Deactivated Fibroblasts on Stiff-to-soft Gels Maintain Responsiveness to a Proliferative Stimulus or TGF-β1

To assess whether the de-activated myofibroblast phenotype was reversible, the ability of deactivated cells to proliferate and re-activate in response to chemical cues was examined. VICs cultured on stiff-to-soft gels were treated for 24 hours with (i) fibroblast growth factor-2 (FGF-2) and 15% FBS to induce proliferation, or (ii) TGF-β1 to induce myofibroblast differentiation. As shown in Fig. 5A, deactivated VICs responded to growth stimuli and exhibited increased proliferation by ∼4 fold.
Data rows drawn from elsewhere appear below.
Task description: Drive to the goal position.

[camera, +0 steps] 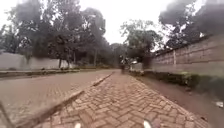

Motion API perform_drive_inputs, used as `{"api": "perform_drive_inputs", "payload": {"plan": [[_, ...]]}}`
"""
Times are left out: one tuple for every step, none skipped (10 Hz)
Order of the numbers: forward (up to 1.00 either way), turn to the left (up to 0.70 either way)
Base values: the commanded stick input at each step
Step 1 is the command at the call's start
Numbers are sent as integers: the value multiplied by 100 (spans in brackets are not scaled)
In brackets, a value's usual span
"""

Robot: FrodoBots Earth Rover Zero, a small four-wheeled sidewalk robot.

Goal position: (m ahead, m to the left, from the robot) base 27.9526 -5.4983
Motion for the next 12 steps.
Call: {"api": "perform_drive_inputs", "payload": {"plan": [[70, -1], [70, 6], [70, 5], [70, 4], [70, 3], [70, 3], [70, 3], [70, 2], [70, 2], [70, 3], [70, 3], [70, 4]]}}
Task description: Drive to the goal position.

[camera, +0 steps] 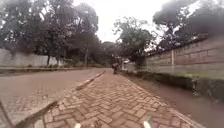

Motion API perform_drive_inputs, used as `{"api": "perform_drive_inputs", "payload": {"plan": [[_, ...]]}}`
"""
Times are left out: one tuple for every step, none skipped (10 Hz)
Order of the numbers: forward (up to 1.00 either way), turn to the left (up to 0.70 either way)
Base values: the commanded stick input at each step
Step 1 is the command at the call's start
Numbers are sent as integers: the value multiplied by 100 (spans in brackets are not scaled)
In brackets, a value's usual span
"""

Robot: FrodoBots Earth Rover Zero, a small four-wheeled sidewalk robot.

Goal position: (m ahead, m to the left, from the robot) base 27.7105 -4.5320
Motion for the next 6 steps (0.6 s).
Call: {"api": "perform_drive_inputs", "payload": {"plan": [[70, 4], [70, 4], [70, 4], [70, 4], [70, 4], [70, 4]]}}
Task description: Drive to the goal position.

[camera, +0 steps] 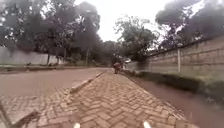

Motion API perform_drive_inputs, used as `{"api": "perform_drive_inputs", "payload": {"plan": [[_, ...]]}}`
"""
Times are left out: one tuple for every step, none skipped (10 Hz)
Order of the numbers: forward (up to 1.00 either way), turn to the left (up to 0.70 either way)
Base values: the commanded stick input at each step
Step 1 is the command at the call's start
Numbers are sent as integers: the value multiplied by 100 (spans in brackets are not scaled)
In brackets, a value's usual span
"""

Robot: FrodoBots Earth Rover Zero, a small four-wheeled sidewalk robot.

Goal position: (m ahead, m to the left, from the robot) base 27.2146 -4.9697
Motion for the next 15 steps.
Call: {"api": "perform_drive_inputs", "payload": {"plan": [[70, 4], [70, 4], [70, 11], [70, 10], [70, 2], [70, 6], [70, 0], [70, 0], [70, 0], [70, 5], [70, 5], [70, 0], [70, 2], [70, 4], [70, 6]]}}
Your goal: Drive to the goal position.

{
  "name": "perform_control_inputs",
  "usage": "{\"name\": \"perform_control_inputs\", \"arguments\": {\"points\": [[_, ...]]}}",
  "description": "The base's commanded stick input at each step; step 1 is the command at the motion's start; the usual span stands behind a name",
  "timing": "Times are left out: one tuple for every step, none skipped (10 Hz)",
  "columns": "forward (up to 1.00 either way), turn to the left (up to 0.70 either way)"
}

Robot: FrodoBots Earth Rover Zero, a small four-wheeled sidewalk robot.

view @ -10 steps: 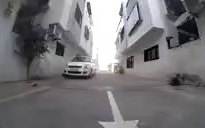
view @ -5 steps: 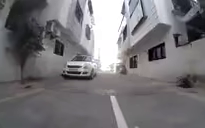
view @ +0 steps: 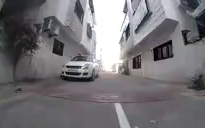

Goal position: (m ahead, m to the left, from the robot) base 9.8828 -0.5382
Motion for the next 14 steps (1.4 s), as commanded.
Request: {"name": "perform_control_inputs", "arguments": {"points": [[1.0, 0.0], [1.0, 0.0], [1.0, 0.0], [1.0, 0.0], [1.0, 0.0], [1.0, 0.0], [1.0, 0.0], [1.0, 0.0], [1.0, -0.15], [1.0, -0.4], [1.0, -0.4], [1.0, -0.4], [1.0, -0.4], [1.0, -0.4]]}}
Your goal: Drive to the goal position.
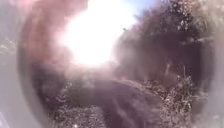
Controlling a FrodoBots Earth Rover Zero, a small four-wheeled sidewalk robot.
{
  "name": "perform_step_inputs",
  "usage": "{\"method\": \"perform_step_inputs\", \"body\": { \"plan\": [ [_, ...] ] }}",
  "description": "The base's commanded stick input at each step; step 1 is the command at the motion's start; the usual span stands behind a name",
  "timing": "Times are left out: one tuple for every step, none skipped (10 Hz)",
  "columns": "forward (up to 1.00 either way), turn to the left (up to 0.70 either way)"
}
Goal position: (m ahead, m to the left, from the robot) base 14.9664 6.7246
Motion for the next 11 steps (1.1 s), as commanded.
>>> {"method": "perform_step_inputs", "body": {
  "plan": [
    [0.7, 0.0],
    [0.7, 0.0],
    [0.7, 0.0],
    [0.7, 0.0],
    [0.7, 0.0],
    [0.7, 0.0],
    [0.7, 0.0],
    [0.7, 0.0],
    [0.7, 0.0],
    [0.7, 0.0],
    [0.7, 0.0]
  ]
}}
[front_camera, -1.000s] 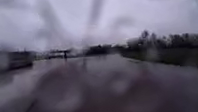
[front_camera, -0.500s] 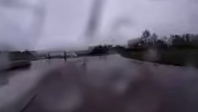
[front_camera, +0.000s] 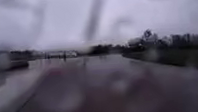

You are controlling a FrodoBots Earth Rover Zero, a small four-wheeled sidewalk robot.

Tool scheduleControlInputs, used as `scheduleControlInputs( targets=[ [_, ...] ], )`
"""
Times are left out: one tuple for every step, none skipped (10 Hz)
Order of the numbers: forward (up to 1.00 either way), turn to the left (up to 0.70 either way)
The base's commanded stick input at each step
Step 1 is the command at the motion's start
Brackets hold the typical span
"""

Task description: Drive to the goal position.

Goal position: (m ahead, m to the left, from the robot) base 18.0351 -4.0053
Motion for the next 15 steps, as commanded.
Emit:
scheduleControlInputs(
  targets=[
    [0.70, 0.00],
    [0.70, -0.02],
    [0.70, -0.03],
    [0.70, -0.03],
    [0.70, -0.03],
    [0.70, -0.03],
    [0.70, -0.03],
    [0.70, -0.03],
    [0.70, -0.01],
    [0.70, 0.00],
    [0.70, 0.00],
    [0.70, 0.00],
    [0.70, -0.04],
    [0.70, -0.28],
    [0.70, -0.35]
  ],
)
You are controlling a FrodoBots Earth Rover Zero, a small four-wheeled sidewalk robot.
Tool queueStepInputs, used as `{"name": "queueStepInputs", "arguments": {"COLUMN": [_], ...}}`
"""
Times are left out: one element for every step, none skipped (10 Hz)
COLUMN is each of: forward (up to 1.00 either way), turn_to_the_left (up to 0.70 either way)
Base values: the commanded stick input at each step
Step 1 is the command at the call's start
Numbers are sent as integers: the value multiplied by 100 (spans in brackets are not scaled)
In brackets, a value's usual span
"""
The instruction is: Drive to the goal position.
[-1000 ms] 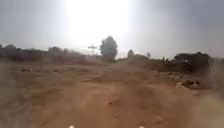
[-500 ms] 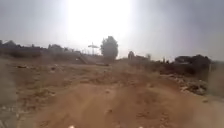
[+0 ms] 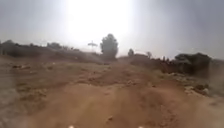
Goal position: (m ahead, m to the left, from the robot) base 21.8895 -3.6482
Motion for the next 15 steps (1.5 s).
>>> {"name": "queueStepInputs", "arguments": {"forward": [45,45,45,45,45,42,24,6,0,0,0,0,0,0,0], "turn_to_the_left": [-27,-27,-27,-27,-27,-28,-35,-43,-45,-45,-45,-45,-45,-45,-45]}}
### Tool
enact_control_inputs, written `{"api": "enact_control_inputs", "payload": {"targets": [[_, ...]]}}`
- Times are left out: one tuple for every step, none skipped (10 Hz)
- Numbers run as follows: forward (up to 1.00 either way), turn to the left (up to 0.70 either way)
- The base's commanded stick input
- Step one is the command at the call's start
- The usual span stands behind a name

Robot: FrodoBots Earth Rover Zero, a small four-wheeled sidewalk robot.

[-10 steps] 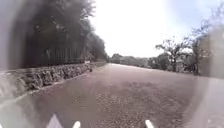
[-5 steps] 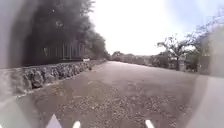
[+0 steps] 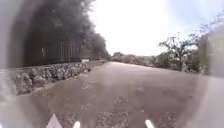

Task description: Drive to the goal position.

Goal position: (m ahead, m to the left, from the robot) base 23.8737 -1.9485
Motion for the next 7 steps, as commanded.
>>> {"api": "enact_control_inputs", "payload": {"targets": [[0.85,0.00],[0.85,0.00],[0.85,0.00],[0.85,0.00],[0.85,0.00],[0.85,0.00],[0.85,0.00]]}}
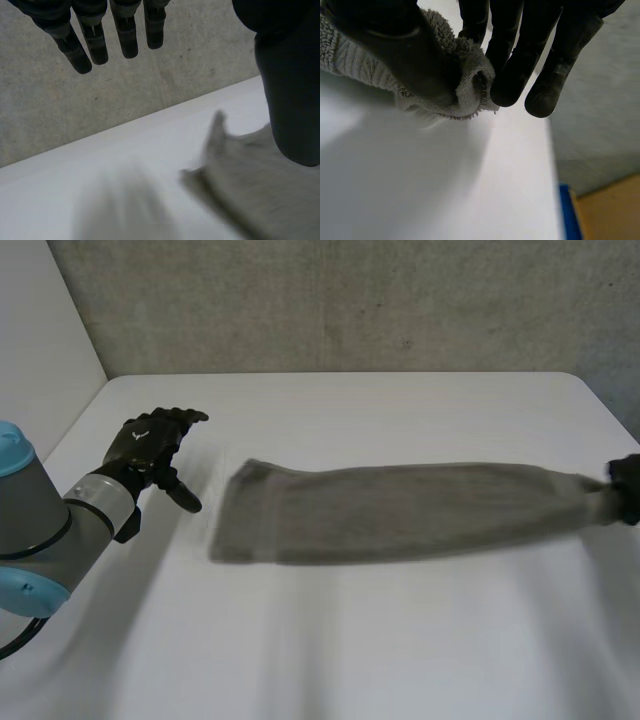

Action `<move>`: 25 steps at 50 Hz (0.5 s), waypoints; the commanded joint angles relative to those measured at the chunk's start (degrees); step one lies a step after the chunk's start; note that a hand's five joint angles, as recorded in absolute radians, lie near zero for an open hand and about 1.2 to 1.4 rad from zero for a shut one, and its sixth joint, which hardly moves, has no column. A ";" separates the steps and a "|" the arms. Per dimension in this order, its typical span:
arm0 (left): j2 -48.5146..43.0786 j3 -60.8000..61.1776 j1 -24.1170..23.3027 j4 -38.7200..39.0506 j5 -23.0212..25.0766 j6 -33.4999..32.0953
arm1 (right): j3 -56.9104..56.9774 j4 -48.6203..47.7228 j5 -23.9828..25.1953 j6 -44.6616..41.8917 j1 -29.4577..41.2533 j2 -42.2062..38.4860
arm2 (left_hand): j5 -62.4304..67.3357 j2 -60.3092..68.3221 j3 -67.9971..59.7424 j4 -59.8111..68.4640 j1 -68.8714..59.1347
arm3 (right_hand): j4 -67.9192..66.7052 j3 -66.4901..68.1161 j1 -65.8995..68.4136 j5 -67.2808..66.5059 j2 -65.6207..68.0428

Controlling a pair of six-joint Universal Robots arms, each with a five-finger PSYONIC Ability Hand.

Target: Fold the towel.

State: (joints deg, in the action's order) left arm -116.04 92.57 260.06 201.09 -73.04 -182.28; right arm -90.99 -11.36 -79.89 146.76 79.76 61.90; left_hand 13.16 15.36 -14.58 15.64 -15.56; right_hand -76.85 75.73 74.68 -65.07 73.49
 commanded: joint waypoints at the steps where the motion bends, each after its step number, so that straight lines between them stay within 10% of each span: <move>1: 0.28 0.07 -0.17 0.00 0.00 0.08 | 6.24 3.08 0.09 -9.18 -6.81 1.21 | -12.44 -4.64 3.87 -4.92 4.84 | -3.15 4.27 5.32 -4.93 6.51; 25: 0.55 1.39 -2.37 0.27 0.00 -0.10 | 24.81 10.57 -0.44 -7.71 48.98 -9.50 | -12.44 -4.64 3.87 -4.92 4.84 | -3.15 4.27 5.32 -4.93 6.51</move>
State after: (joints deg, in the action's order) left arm -115.40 93.65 257.92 201.11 -73.02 -182.36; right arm -66.18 -0.64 -80.15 138.97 119.77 58.18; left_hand 13.15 15.36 -14.58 15.64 -15.37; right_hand -76.86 76.39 75.72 -65.54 74.11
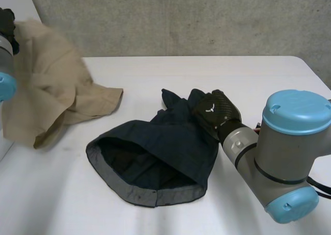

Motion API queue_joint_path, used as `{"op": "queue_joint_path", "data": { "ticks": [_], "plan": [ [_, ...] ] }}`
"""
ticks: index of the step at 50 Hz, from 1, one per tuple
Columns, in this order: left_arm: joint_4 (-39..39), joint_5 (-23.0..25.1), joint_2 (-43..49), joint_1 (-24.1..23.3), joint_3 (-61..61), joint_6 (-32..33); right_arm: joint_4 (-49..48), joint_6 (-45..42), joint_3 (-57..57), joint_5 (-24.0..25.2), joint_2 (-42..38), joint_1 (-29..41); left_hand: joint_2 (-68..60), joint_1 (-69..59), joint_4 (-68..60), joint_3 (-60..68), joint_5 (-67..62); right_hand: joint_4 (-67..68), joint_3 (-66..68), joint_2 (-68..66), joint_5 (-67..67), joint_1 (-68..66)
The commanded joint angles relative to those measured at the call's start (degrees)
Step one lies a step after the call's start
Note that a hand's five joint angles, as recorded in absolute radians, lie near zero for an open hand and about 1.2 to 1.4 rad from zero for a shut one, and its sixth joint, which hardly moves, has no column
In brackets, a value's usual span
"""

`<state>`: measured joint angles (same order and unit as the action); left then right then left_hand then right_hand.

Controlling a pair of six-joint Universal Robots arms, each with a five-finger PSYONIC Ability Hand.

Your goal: Fold the laundry.

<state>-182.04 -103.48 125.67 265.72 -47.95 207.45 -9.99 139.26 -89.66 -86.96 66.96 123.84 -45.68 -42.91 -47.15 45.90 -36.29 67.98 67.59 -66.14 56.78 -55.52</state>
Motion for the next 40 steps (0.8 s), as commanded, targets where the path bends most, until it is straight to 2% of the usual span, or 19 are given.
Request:
{"op": "queue_joint_path", "data": {
  "ticks": [1, 11, 17, 21, 32, 40],
  "plan": [
    [-0.95, -0.93, 0.63, -2.66, -2.85, -0.20, -0.12, 0.31, -2.36, -0.05, -0.34, 0.26, 35.68, 32.91, 37.15, -35.90, 36.29, 12.02, 12.41, -13.86, 13.22, -24.48],
    [0.27, 0.91, -2.35, -13.20, -16.55, -0.29, 0.06, 1.11, -2.98, -0.75, 0.97, -0.27, 35.63, 32.87, 37.10, -35.86, 36.25, 12.02, 12.41, -13.86, 13.22, -24.48],
    [0.54, 9.24, -9.99, -18.73, -33.31, -0.38, 0.06, 0.58, -4.65, -0.84, 3.43, -4.92, 33.28, 30.52, 34.75, -33.51, 33.90, 12.02, 12.41, -13.86, 13.22, -24.48],
    [0.19, 13.20, -13.77, -21.02, -39.66, -0.64, 0.06, 0.40, -4.83, -0.75, 3.79, -8.09, 32.94, 30.18, 34.41, -33.17, 33.56, 12.02, 12.41, -13.86, 13.22, -24.48],
    [-0.42, 14.01, -14.58, -22.52, -44.43, -1.26, -0.03, 0.49, -5.53, -0.40, 3.70, -10.20, 29.58, 26.81, 31.05, -29.80, 30.19, 12.02, 12.41, -13.86, 13.22, -24.48],
    [-1.30, 14.53, -10.36, -23.40, -43.46, -3.37, -0.12, 0.67, -6.41, -0.67, 3.61, -9.50, 17.14, 14.38, 18.61, -17.37, 17.76, 12.02, 12.41, -13.86, 13.22, -24.48]
  ]
}}
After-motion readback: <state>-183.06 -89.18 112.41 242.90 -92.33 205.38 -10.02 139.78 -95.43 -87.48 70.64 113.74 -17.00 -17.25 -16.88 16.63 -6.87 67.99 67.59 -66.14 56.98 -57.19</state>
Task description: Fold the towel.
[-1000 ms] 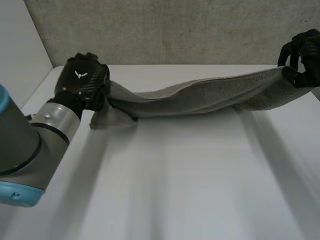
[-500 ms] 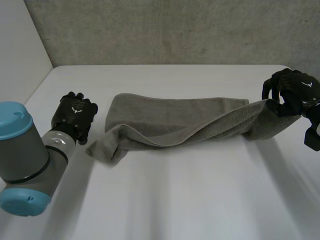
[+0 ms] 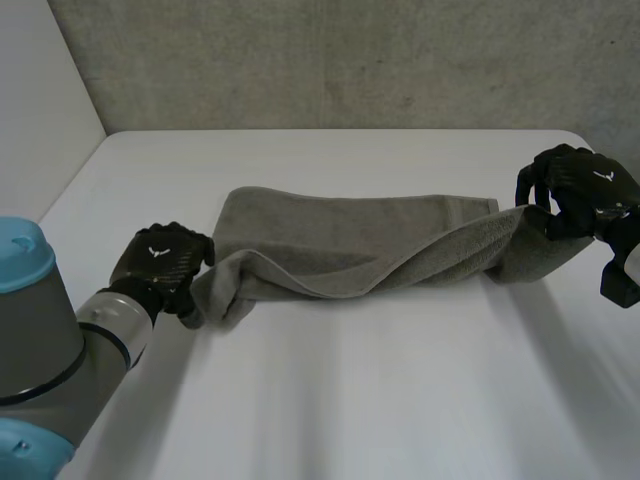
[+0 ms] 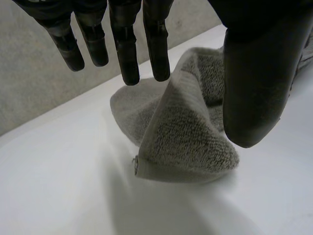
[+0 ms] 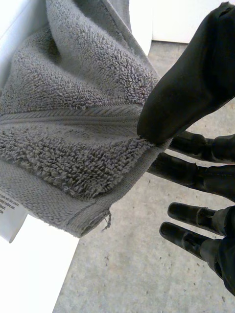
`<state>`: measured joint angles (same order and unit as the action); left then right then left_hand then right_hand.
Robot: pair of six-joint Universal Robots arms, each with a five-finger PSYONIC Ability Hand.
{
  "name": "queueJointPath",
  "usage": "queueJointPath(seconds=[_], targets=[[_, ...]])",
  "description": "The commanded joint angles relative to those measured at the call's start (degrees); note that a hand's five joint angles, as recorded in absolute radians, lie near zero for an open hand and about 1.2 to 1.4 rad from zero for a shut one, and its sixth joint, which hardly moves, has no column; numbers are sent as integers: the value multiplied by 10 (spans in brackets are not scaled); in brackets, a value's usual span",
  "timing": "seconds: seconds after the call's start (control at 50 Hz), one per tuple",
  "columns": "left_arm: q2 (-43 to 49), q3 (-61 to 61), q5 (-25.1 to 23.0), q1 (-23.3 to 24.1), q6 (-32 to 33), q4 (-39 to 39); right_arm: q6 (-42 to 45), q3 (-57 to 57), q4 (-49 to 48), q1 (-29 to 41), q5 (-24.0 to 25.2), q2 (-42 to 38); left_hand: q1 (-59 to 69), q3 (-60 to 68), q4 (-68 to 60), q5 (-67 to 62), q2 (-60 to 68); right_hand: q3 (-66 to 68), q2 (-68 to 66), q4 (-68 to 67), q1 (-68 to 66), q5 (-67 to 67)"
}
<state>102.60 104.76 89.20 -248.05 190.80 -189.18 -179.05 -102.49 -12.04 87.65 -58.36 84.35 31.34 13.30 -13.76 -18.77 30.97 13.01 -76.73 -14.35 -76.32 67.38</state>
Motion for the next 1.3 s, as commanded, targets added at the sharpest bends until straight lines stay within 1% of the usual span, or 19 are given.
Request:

These cells also exhibited up-regulated myofibroblast gene markers in response to TGF-β1 (Fig. 5B). CTGF mRNA expression was increased by 3.6 fold (Fig. 5B), and ECM genes, such as collagen 1A1 (Col1A1) and fibronectin 1 (FN1), were also significantly up-regulated, by 2.9 fold and 2.3 fold respectively, with TGF-β1 treatment (Fig. 5B). Interestingly, α-SMA mRNA level was not significantly changed, and the number of mature myofibroblasts with α-SMA stress fibers was not increased on stiff-to-soft gels with TGF-β1 treatment, (Fig. 5C). Similarly, cells cultured continuously on soft gels did not activate to α-SMA+ myofibroblasts in response to TGF-β1 (Fig. S3).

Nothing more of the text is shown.